En dos series consecutivas demostramos ser verdaderos campeones; él estaba en el right field y yo en el left y solía avisarle cuando el lanzador estaba difícil, porque sabían que era el hombre de los jonrones; fuera del terreno también estábamos unidos, junto a Estrada, Cárdenas, Baró, Manrique… ese equipo siempre será historia para Matanzas, agregó.
Con nostalgia, confesó que durante la lucha contra la enfermedad se mantuvo en contacto con la familia, hasta que llegó el momento "en que ya no pudo más”, y sentenció: "hoy lo despedimos en el plano físico, pero Junco vivirá por siempre en la memoria de quienes lo conocimos y lo admiramos por su estatura deportiva y humana".
A la despedida de Lázaro Junco, escenificada en el parque Victoria de Girón, en esta urbe, acudieron Osvaldo Vento Montiller, presidente del Instituto Nacional de Deportes, Educación Física y Recreación; Juan Reinaldo Pérez Pardo, presidente de la Federación Cubana de Béisbol (FCB), y otras autoridades deportivas, familiares, amigos, antiguos compañeros de equipo y pueblo en general.
De acuerdo al estadístico Benigno Daquinta, Junco, fallecido a los 67 años de edad, firmó una de las trayectorias más notables en series nacionales de Béisbol, con una combinación de poder, constancia y capacidad para batir récords con tres uniformes distintos: Citricultores, Henequeneros y Matanzas.

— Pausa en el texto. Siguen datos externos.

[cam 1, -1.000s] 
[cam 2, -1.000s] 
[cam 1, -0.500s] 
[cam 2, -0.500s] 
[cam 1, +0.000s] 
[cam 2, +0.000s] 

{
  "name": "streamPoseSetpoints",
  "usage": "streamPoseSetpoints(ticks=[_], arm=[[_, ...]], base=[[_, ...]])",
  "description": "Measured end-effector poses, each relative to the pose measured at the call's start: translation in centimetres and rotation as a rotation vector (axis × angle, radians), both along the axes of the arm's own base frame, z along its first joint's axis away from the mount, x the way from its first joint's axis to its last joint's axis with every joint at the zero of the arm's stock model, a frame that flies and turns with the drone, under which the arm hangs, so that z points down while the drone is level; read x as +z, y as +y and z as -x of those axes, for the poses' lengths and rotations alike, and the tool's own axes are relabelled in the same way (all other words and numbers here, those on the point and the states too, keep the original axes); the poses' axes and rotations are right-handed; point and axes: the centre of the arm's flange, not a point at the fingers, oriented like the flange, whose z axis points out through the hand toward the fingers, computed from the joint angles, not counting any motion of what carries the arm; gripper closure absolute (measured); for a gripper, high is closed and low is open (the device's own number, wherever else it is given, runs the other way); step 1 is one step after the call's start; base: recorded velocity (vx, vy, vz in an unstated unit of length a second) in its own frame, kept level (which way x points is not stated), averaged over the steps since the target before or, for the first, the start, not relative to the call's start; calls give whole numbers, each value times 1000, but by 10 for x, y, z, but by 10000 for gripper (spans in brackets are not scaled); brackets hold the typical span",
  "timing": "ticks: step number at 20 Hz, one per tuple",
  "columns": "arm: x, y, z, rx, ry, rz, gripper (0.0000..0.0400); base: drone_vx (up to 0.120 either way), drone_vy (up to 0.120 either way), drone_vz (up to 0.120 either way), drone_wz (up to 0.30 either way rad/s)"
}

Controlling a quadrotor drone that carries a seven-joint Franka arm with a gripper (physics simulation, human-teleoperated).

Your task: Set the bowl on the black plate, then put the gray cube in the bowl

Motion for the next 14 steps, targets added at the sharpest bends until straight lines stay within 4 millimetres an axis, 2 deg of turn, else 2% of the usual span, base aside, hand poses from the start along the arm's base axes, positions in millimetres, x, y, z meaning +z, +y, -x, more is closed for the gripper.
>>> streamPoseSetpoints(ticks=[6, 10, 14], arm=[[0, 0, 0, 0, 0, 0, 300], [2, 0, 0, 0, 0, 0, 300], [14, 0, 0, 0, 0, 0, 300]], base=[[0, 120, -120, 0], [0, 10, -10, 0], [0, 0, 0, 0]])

En seis temporadas conectó 20 o más jonrones en una Serie Nacional, registro que solo fue superado tiempo después por Joan Carlos Pedroso y Yulieski Gourriel, ambos con siete campañas de ese nivel, además, lo consiguió dos veces con cada uno de los tres equipos con los que representó a su provincia.
Pese a sus impresionantes estadísticas, Lázaro Junco no contó con demasiadas oportunidades en la selección nacional; integró el equipo Cuba en tres ocasiones, la primera en los Juegos Centroamericanos y del Caribe de 1982, celebrados en casa, luego en el Mundial de 1984 en La Habana y, posteriormente, en el equipo B que triunfó en la Copa Intercontinental de Barcelona 1991, certamen en el que ocupó el cuarto turno ofensivo.